Why Sequences Matter

Not everything in life happens at once. Things happen one after another:

Words in a sentence
Notes in a song
Prices over days
Steps in a recipe

The order matters!

“Dog bites man” vs “Man bites dog” — same words, totally different meaning!

What is Sequence Modeling?

Sequence modeling is teaching a computer to understand patterns that unfold over time.

graph TD
    A["Input Sequence"] --> B["Process Step 1"]
    B --> C["Process Step 2"]
    C --> D["Process Step 3"]
    D --> E["Output/Prediction"]

Everyday Examples:

Task	Input Sequence	Output
Translation	English words	French words
Autocomplete	“How are…”	“you?”
Weather	Past 7 days	Tomorrow’s forecast
Music	Notes so far	Next note

The Key Insight

To predict what comes next, you need to know what came before. An RNN’s job is to compress all the past into a useful summary.

Hidden State: The Memory Bag

What is a Hidden State?

The hidden state is the RNN’s memory. It’s like a secret note the RNN passes to itself.

Imagine passing notes in class:

Friend 1 writes: “Party at 5”
Passes note to Friend 2
Friend 2 adds: “Bring snacks”
Passes to Friend 3
Friend 3 adds: “I’ll bring music”

The note grows with each person. That’s the hidden state!

How It Works

h_t = tanh(W_h * h_{t-1} + W_x * x_t)

In plain English:

h_t = new hidden state (new memory)
h_{t-1} = previous hidden state (old memory)
x_t = current input (what you see now)
W = weights (what’s important to remember)
tanh = squashes everything nicely

Visual Example

Reading: “The cat sat on the ___”

Step	Word	Hidden State (Memory)
1	“The”	“Something’s starting”
2	“cat”	“A cat is involved”
3	“sat”	“Cat is sitting”
4	“on”	“Sitting on something”
5	“the”	“Location coming…”
?	???	Probably “mat”!

The hidden state carries forward everything needed to predict “mat”.

The Vanishing Gradient Problem

The Fading Memory Problem

Here’s where RNNs struggle. Imagine that note-passing game, but across 100 friends. By the time it reaches the end, the original message might be completely forgotten!

This is the vanishing gradient problem.

What Happens?

When training an RNN, we send error signals backward through time. But with each step back, the signal gets weaker.
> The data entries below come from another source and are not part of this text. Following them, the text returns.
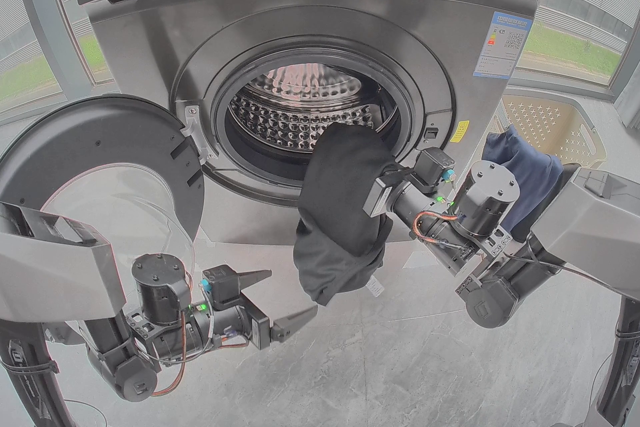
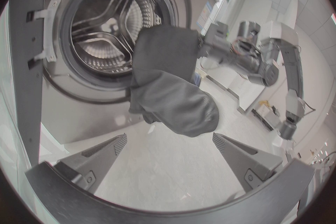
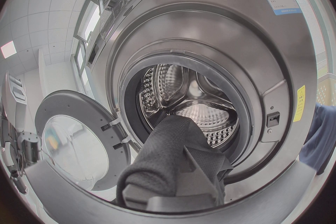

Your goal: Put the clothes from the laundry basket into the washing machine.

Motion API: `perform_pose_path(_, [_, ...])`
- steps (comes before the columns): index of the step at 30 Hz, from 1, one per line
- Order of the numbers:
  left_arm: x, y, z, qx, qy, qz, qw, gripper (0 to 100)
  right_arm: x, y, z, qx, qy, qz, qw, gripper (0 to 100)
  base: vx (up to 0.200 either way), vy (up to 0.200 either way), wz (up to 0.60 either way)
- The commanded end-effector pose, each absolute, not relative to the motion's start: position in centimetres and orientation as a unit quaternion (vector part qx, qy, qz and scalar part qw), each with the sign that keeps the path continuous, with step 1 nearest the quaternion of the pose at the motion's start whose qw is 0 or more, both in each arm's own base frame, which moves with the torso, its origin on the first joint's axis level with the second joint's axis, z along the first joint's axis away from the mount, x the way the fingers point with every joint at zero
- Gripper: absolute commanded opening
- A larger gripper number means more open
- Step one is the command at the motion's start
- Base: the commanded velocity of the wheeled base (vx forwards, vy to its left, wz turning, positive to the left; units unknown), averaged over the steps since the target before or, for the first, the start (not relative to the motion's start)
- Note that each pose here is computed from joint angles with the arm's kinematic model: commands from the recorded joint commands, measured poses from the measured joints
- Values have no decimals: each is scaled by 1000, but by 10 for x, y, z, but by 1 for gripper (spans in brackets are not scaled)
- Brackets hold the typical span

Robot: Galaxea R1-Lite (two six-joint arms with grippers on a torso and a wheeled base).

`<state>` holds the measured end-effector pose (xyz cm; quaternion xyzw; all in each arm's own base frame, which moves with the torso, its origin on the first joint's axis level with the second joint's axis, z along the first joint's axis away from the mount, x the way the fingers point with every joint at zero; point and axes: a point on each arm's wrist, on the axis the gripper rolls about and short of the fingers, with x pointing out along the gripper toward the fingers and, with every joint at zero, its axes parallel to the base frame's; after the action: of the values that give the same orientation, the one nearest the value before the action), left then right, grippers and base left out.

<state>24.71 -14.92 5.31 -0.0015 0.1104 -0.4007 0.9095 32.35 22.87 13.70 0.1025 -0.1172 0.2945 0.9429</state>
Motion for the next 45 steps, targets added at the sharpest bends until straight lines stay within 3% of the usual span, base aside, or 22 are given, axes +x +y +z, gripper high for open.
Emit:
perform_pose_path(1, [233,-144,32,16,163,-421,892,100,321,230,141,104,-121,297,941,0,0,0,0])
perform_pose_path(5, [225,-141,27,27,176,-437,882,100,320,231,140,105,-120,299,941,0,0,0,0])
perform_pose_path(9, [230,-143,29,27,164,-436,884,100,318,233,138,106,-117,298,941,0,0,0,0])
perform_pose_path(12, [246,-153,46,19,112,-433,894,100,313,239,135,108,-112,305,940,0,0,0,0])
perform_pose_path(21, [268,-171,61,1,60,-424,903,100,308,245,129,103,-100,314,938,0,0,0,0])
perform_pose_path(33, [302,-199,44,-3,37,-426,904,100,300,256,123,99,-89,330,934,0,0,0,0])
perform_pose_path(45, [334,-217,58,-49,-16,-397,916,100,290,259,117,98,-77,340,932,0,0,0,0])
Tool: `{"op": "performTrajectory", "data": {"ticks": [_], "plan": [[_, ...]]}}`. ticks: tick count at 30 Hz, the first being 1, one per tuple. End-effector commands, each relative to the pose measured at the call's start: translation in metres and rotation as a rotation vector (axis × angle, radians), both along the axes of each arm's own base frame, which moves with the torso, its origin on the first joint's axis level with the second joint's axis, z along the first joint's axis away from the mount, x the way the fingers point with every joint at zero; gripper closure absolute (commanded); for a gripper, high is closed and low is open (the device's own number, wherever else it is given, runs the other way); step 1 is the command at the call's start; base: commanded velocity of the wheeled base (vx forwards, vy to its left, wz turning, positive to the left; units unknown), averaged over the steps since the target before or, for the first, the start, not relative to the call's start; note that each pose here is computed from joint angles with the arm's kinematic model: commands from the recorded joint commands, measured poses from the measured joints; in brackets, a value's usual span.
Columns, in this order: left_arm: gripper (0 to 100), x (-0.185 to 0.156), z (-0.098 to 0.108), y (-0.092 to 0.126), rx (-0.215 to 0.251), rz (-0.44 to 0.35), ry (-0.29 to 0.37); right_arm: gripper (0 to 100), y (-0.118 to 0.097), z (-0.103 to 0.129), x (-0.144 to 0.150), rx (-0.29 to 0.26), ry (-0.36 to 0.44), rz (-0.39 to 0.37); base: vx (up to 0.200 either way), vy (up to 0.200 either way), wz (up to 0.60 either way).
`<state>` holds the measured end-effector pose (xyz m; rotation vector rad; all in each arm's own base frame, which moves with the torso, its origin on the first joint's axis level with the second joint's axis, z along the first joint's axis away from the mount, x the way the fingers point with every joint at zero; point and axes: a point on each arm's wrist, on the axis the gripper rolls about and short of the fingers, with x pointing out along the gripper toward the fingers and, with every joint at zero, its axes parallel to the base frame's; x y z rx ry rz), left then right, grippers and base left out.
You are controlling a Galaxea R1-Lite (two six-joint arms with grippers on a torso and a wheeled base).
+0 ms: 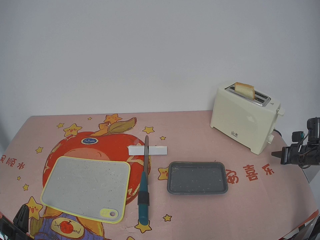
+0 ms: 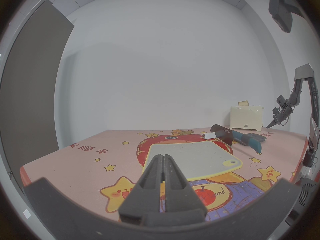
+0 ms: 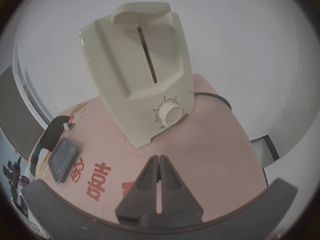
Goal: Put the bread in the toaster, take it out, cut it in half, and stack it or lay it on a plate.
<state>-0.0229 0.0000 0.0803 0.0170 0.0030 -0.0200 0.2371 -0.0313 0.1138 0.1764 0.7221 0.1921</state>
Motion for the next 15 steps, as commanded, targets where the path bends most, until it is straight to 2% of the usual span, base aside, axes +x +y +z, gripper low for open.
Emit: {"op": "performTrajectory", "data": {"ticks": [1, 11, 15], "plan": [[100, 0.001, -0.004, 0.0, 0.0, -0.001, 0.017, 100, -0.001, -0.003, 0.006, 0.003, 0.011, -0.001, 0.0, 0.0, 0.0], [100, 0.001, -0.004, 0.0, 0.0, 0.0, 0.017, 100, -0.004, -0.006, 0.015, -0.005, 0.023, -0.02, 0.0, 0.0, 0.0], [100, 0.001, -0.004, 0.0, 0.0, 0.0, 0.017, 100, -0.005, -0.008, 0.02, -0.017, -0.008, -0.03, 0.0, 0.0, 0.0]]}}
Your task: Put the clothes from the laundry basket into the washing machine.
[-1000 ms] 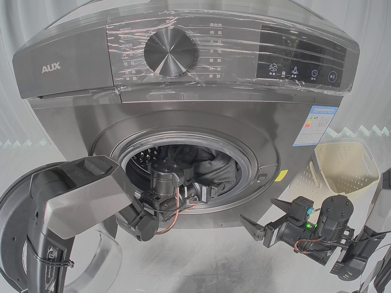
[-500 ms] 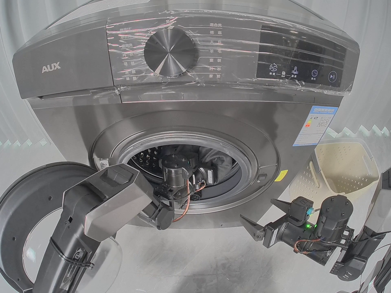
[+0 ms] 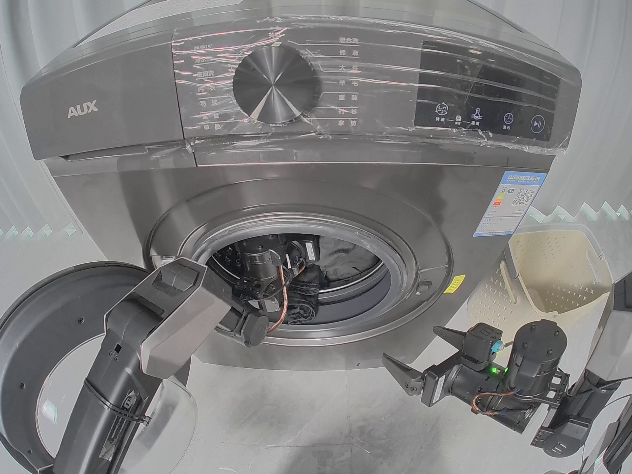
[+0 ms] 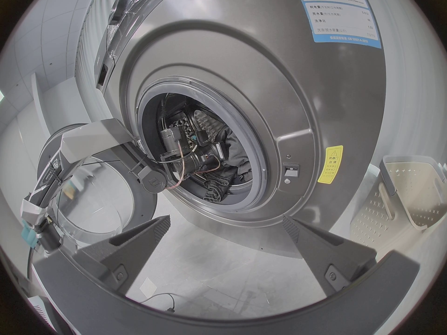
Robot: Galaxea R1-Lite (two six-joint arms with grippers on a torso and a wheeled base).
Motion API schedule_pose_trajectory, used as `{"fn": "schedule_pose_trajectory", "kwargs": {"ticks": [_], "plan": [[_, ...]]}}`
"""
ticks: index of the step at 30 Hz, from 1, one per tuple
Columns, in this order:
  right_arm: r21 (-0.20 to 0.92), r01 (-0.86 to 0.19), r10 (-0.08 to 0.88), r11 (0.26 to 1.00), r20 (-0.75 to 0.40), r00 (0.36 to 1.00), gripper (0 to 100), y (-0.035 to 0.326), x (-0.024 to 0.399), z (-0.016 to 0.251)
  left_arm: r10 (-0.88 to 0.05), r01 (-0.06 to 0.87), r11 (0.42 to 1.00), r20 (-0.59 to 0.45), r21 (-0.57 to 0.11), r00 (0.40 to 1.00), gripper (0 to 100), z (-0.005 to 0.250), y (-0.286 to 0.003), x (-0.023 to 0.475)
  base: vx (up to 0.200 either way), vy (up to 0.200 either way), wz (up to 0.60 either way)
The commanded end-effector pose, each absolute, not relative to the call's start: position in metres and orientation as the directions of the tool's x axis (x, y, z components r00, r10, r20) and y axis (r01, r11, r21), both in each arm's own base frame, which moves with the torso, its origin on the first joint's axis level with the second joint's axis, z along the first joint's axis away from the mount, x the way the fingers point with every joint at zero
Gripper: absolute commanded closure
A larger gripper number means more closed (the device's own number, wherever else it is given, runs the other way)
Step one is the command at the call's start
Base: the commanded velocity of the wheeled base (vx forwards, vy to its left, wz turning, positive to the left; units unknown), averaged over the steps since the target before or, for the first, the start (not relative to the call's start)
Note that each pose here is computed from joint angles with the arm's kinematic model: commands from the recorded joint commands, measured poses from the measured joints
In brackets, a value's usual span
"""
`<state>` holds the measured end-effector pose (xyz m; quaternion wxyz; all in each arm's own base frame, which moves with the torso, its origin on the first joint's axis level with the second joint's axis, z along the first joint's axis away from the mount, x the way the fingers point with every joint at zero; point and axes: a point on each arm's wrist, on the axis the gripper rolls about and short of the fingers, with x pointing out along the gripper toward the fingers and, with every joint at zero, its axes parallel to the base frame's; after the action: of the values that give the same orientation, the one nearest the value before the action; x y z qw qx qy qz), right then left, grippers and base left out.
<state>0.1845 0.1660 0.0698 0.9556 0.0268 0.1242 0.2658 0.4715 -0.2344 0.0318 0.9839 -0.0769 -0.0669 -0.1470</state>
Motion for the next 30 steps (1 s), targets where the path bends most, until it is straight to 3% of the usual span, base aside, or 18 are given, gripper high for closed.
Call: {"fn": "schedule_pose_trajectory", "kwargs": {"ticks": [1,2,7,15,24,30], "plan": [[0.116,-0.501,0.514,0.858,-0.23,0.827,0,0.166,0.185,0.068,-0.281,0.3,0.945,0.144,-0.132,0.949,100,0.028,-0.235,0.471,0.0,0.0,0.0],[0.116,-0.501,0.514,0.858,-0.228,0.827,0,0.166,0.185,0.068,-0.281,0.3,0.945,0.144,-0.132,0.949,0,0.028,-0.235,0.471,0.0,0.0,0.0],[0.116,-0.5,0.513,0.858,-0.228,0.828,0,0.166,0.185,0.068,-0.286,0.304,0.943,0.132,-0.138,0.949,0,0.027,-0.236,0.468,0.0,0.0,0.0],[0.116,-0.5,0.513,0.858,-0.228,0.828,0,0.166,0.185,0.068,-0.343,0.34,0.934,-0.003,-0.113,0.939,0,0.022,-0.232,0.427,0.0,0.0,0.0],[0.116,-0.5,0.513,0.858,-0.228,0.828,0,0.166,0.185,0.068,-0.366,0.36,0.928,-0.056,-0.096,0.929,0,0.03,-0.225,0.404,0.0,0.0,0.0],[0.116,-0.501,0.514,0.858,-0.228,0.827,0,0.166,0.185,0.068,-0.378,0.371,0.926,-0.14,-0.072,0.915,0,0.013,-0.22,0.394,0.0,0.0,0.0]]}}
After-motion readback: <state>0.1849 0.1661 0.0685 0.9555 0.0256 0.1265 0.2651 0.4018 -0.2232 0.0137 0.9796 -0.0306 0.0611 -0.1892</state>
Like a whisper getting quieter and quieter.

graph TD
    A["Error Signal 100%"] --> B["Step -1: 50%"]
    B --> C["Step -2: 25%"]
    C --> D["Step -3: 12.5%"]
    D --> E["Step -4: 6.25%"]
    E --> F["Step -5: Nearly 0!"]

Why Does This Happen?

Math time (simple version):

Gradients are multiplied at each step
If the multiplier is < 1, things shrink
After many steps: tiny × tiny × tiny = basically zero

Real Impact:

The RNN can’t learn from things far in the past
Long-term dependencies are lost
“I grew up in France… I speak fluent ___” → RNN forgets “France”!

The Core Problem

Sequence Length	Memory Quality
5 words	Great!
10 words	Good
50 words	Struggling
100+ words	Almost blind to early words

The Exploding Gradient Problem

The Opposite Disaster

If vanishing gradients are a whisper fading away, exploding gradients are a whisper turning into a SCREAM!

Instead of the error signal getting too small, it gets way too big.

What Happens?

graph TD
    A["Error Signal 1"] --> B["Step -1: 2"]
    B --> C["Step -2: 4"]
    C --> D["Step -3: 8"]
    D --> E["Step -4: 16"]
    E --> F["Step -5: Infinity!"]

Numbers explode. The model goes crazy. Weights become astronomically large or turn into “NaN” (not a number).

Symptoms

Training loss suddenly jumps to infinity
Model weights become huge random numbers
The network is “broken”

Why Does This Happen?

Same math, different numbers:

If the gradient multiplier is > 1
After many steps: big × big × big = HUGE
Eventually: numbers overflow

A Simple Fix: Gradient Clipping

Unlike vanishing gradients (which are harder to fix), exploding gradients have a simple solution:

Just put a limit!

if gradient > max_value:
    gradient = max_value

It’s like putting a speed limiter on a car. No matter how hard you press the pedal, you can’t go faster than the limit.

Quick Comparison

Problem	What Happens	Effect	Solution
Vanishing	Gradients → 0	Forgets distant past	LSTM, GRU (special architectures)
Exploding	Gradients → ∞	Training breaks	Gradient clipping

The Big Picture

RNNs are powerful because they have memory. But that memory comes with challenges:

Architecture: Loop structure lets information persist
Sequences: Perfect for ordered data
Hidden State: The “memory bag” carrying context
Vanishing Gradients: Long-term memory fades
Exploding Gradients: Training can blow up

The Next Step:

Scientists invented LSTM and GRU networks to fix the vanishing gradient problem. They’re like RNNs with better memory systems — like upgrading from a small notepad to a filing cabinet!

Remember This

RNNs are neural networks with a loop.

They pass a hidden state from step to step, giving them memory. But that memory can fade (vanishing gradients) or go wild (exploding gradients).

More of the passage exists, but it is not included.